Exercise
Each entry in the material below should be copied without any alteration.

┌──

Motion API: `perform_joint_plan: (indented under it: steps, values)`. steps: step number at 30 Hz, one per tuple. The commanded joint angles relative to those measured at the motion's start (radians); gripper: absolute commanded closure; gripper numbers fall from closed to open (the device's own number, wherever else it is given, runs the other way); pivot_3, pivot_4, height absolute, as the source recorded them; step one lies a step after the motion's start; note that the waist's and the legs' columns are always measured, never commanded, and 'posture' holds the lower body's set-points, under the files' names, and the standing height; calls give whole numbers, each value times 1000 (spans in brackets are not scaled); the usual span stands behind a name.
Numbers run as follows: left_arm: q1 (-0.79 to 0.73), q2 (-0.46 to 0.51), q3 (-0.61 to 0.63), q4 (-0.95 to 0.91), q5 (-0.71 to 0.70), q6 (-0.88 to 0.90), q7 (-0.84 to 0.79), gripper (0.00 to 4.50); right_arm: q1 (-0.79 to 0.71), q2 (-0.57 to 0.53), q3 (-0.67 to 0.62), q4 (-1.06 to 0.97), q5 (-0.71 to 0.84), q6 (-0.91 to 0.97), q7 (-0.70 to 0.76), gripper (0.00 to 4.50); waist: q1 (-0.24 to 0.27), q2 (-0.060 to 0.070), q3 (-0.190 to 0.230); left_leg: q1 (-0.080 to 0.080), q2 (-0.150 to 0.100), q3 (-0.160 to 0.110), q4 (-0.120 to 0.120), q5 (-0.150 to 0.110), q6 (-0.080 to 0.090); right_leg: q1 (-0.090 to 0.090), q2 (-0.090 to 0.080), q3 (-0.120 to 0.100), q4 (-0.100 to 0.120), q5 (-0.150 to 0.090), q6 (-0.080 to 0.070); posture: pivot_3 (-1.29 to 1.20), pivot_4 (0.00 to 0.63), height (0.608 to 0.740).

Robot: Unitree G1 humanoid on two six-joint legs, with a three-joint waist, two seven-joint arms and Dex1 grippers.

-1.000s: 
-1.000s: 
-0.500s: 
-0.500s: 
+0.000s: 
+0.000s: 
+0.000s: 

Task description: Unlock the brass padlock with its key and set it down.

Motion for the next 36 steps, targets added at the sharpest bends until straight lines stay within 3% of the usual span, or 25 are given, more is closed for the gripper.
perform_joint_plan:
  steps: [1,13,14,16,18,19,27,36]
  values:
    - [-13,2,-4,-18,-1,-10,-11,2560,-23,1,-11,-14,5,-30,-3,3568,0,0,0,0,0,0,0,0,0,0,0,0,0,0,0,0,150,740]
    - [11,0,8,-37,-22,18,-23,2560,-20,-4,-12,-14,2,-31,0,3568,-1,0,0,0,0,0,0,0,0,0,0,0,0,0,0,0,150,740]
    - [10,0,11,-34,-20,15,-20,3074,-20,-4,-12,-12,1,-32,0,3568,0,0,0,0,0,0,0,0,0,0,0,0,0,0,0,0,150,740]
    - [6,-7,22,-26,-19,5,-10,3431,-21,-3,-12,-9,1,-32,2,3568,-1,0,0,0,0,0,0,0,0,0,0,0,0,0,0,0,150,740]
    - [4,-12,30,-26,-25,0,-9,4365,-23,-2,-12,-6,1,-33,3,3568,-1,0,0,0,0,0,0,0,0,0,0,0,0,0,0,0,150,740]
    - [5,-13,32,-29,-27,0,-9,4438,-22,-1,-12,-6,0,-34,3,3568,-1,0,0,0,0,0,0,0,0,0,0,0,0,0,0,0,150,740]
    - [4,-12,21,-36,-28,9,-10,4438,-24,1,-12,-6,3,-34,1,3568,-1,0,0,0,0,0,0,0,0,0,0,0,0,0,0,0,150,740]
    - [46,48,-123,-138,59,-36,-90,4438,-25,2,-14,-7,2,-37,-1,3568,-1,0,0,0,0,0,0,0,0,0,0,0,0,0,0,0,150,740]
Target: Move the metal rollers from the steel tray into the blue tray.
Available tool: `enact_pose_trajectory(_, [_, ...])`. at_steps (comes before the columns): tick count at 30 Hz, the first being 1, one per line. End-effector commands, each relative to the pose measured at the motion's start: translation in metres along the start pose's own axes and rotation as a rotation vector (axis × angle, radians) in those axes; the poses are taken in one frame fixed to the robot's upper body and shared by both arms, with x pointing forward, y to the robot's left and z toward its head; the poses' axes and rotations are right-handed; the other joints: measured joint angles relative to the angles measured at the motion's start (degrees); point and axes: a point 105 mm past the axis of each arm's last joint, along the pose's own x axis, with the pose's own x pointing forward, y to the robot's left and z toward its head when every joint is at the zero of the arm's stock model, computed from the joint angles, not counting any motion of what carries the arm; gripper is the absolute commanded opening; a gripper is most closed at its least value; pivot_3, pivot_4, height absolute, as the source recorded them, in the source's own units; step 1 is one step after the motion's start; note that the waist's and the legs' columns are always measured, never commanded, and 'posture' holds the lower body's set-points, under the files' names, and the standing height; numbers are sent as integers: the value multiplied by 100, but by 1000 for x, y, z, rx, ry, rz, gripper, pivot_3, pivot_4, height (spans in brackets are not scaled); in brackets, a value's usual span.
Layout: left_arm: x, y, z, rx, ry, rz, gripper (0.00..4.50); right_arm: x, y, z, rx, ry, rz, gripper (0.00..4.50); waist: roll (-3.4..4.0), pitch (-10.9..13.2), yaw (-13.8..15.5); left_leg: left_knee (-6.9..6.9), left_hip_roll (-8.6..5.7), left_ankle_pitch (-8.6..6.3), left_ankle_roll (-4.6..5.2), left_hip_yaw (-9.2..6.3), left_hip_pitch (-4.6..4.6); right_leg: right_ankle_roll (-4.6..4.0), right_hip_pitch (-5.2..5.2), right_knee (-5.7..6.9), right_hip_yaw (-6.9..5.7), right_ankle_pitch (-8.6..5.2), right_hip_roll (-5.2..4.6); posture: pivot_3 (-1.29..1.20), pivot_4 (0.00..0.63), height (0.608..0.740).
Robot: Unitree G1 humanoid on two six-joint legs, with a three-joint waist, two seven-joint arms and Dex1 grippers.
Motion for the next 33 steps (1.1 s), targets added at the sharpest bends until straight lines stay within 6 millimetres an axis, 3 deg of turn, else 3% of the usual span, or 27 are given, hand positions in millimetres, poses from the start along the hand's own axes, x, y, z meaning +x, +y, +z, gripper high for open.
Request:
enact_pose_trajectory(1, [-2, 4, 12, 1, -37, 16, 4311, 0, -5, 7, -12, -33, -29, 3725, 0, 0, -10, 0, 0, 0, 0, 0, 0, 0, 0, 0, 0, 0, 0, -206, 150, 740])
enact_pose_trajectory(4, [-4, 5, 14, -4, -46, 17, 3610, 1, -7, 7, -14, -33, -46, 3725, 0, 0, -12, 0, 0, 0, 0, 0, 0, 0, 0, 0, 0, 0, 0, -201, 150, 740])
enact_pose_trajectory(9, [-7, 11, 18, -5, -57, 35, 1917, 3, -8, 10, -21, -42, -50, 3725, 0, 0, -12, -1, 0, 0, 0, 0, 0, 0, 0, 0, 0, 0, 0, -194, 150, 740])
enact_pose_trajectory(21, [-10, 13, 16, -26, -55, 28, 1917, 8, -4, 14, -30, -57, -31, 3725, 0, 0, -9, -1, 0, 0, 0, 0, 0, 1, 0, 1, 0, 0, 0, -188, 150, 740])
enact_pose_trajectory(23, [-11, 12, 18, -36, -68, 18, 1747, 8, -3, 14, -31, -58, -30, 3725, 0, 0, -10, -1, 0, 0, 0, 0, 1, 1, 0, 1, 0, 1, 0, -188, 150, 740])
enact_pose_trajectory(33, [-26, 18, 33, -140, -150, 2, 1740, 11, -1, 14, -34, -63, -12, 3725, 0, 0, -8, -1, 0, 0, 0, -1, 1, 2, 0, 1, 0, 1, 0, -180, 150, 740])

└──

Completed task
Motion API: `perform_joint_plan: (indented under it: steps, values)`. steps: step number at 30 Hz, one per tuple. The commanded joint angles relative to those measured at the motion's start (radians); gripper: absolute commanded closure; gripper numbers fall from closed to open (the device's own number, wherever else it is given, runs the other way); pivot_3, pivot_4, height absolute, as the source recorded them; step one lies a step after the motion's start; note that the waist's and the legs' columns are always measured, never commanded, and 'posture' holds the lower body's set-points, under the files' names, and the standing height; calls give whole numbers, each value times 1000 (spans in brackets are not scaled); the usual span stands behind a name.
Numbers run as follows: left_arm: q1 (-0.79 to 0.73), q2 (-0.46 to 0.51), q3 (-0.61 to 0.63), q4 (-0.95 to 0.91), q5 (-0.71 to 0.70), q6 (-0.88 to 0.90), q7 (-0.84 to 0.79), gripper (0.00 to 4.50); right_arm: q1 (-0.79 to 0.71), q2 (-0.57 to 0.53), q3 (-0.67 to 0.62), q4 (-1.06 to 0.97), q5 (-0.71 to 0.84), q6 (-0.91 to 0.97), q7 (-0.70 to 0.76), gripper (0.00 to 4.50); waist: q1 (-0.24 to 0.27), q2 (-0.060 to 0.070), q3 (-0.190 to 0.230); left_leg: q1 (-0.080 to 0.080), q2 (-0.150 to 0.100), q3 (-0.160 to 0.110), q4 (-0.120 to 0.120), q5 (-0.150 to 0.110), q6 (-0.080 to 0.090); right_leg: q1 (-0.090 to 0.090), q2 (-0.090 to 0.080), q3 (-0.120 to 0.100), q4 (-0.100 to 0.120), q5 (-0.150 to 0.090), q6 (-0.080 to 0.070); posture: pivot_3 (-1.29 to 1.20), pivot_4 (0.00 to 0.63), height (0.608 to 0.740).

Robot: Unitree G1 humanoid on two six-joint legs, with a three-joint waist, two seven-joint arms and Dex1 grippers.

-1.000s: 
-1.000s: 
-0.500s: 
-0.500s: 
+0.000s: 
+0.000s: 
+0.000s: 

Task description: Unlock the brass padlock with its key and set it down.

Motion for the next 36 steps, targets added at the sharpest bends until straight lines stay within 3% of the usual span, or 25 are given, more is closed for the gripper.
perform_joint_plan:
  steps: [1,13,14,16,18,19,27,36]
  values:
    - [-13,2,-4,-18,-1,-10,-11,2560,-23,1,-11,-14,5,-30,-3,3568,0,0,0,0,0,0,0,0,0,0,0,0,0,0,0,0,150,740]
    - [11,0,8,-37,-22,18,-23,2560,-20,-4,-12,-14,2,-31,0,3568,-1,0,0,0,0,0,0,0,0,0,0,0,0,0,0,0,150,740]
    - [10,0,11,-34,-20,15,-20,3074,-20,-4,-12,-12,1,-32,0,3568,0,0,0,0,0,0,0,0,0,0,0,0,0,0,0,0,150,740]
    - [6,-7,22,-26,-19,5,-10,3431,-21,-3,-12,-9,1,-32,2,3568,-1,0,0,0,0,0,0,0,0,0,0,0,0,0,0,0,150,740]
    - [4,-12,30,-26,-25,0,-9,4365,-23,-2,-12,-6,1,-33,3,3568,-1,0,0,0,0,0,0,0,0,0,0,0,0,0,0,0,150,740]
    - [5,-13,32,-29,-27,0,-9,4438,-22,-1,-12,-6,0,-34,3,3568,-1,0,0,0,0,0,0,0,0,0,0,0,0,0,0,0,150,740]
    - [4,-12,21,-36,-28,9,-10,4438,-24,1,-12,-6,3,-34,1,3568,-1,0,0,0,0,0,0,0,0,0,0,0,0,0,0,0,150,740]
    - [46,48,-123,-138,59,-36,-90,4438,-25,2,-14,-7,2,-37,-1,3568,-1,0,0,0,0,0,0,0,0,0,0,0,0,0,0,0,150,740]
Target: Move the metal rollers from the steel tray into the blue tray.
Available tool: `enact_pose_trajectory(_, [_, ...])`. at_steps (comes before the columns): tick count at 30 Hz, the first being 1, one per line. End-effector commands, each relative to the pose measured at the motion's start: translation in metres along the start pose's own axes and rotation as a rotation vector (axis × angle, radians) in those axes; the poses are taken in one frame fixed to the robot's upper body and shared by both arms, with x pointing forward, y to the robot's left and z toward its head; the poses' axes and rotations are right-handed; the other joints: measured joint angles relative to the angles measured at the motion's start (degrees); point and axes: a point 105 mm past the axis of each arm's last joint, along the pose's own x axis, with the pose's own x pointing forward, y to the robot's left and z toward its head when every joint is at the zero of the arm's stock model, computed from the joint angles, not counting any motion of what carries the arm; gripper is the absolute commanded opening; a gripper is most closed at its least value; pivot_3, pivot_4, height absolute, as the source recorded them, in the source's own units; step 1 is one step after the motion's start; note that the waist's and the legs' columns are always measured, never commanded, and 'posture' holds the lower body's set-points, under the files' names, and the standing height; numbers are sent as integers: the value multiplied by 100, but by 1000 for x, y, z, rx, ry, rz, gripper, pivot_3, pivot_4, height (spans in brackets are not scaled); in brackets, a value's usual span.
Layout: left_arm: x, y, z, rx, ry, rz, gripper (0.00..4.50); right_arm: x, y, z, rx, ry, rz, gripper (0.00..4.50); waist: roll (-3.4..4.0), pitch (-10.9..13.2), yaw (-13.8..15.5); left_leg: left_knee (-6.9..6.9), left_hip_roll (-8.6..5.7), left_ankle_pitch (-8.6..6.3), left_ankle_roll (-4.6..5.2), left_hip_yaw (-9.2..6.3), left_hip_pitch (-4.6..4.6); right_leg: right_ankle_roll (-4.6..4.0), right_hip_pitch (-5.2..5.2), right_knee (-5.7..6.9), right_hip_yaw (-6.9..5.7), right_ankle_pitch (-8.6..5.2), right_hip_roll (-5.2..4.6); posture: pivot_3 (-1.29..1.20), pivot_4 (0.00..0.63), height (0.608..0.740).
Robot: Unitree G1 humanoid on two six-joint legs, with a three-joint waist, two seven-joint arms and Dex1 grippers.
Motion for the next 33 steps (1.1 s), targets added at the sharpest bends until straight lines stay within 6 millimetres an axis, 3 deg of turn, else 3% of the usual span, or 27 are given, hand positions in millimetres, poses from the start along the hand's own axes, x, y, z meaning +x, +y, +z, gripper high for open.
Request:
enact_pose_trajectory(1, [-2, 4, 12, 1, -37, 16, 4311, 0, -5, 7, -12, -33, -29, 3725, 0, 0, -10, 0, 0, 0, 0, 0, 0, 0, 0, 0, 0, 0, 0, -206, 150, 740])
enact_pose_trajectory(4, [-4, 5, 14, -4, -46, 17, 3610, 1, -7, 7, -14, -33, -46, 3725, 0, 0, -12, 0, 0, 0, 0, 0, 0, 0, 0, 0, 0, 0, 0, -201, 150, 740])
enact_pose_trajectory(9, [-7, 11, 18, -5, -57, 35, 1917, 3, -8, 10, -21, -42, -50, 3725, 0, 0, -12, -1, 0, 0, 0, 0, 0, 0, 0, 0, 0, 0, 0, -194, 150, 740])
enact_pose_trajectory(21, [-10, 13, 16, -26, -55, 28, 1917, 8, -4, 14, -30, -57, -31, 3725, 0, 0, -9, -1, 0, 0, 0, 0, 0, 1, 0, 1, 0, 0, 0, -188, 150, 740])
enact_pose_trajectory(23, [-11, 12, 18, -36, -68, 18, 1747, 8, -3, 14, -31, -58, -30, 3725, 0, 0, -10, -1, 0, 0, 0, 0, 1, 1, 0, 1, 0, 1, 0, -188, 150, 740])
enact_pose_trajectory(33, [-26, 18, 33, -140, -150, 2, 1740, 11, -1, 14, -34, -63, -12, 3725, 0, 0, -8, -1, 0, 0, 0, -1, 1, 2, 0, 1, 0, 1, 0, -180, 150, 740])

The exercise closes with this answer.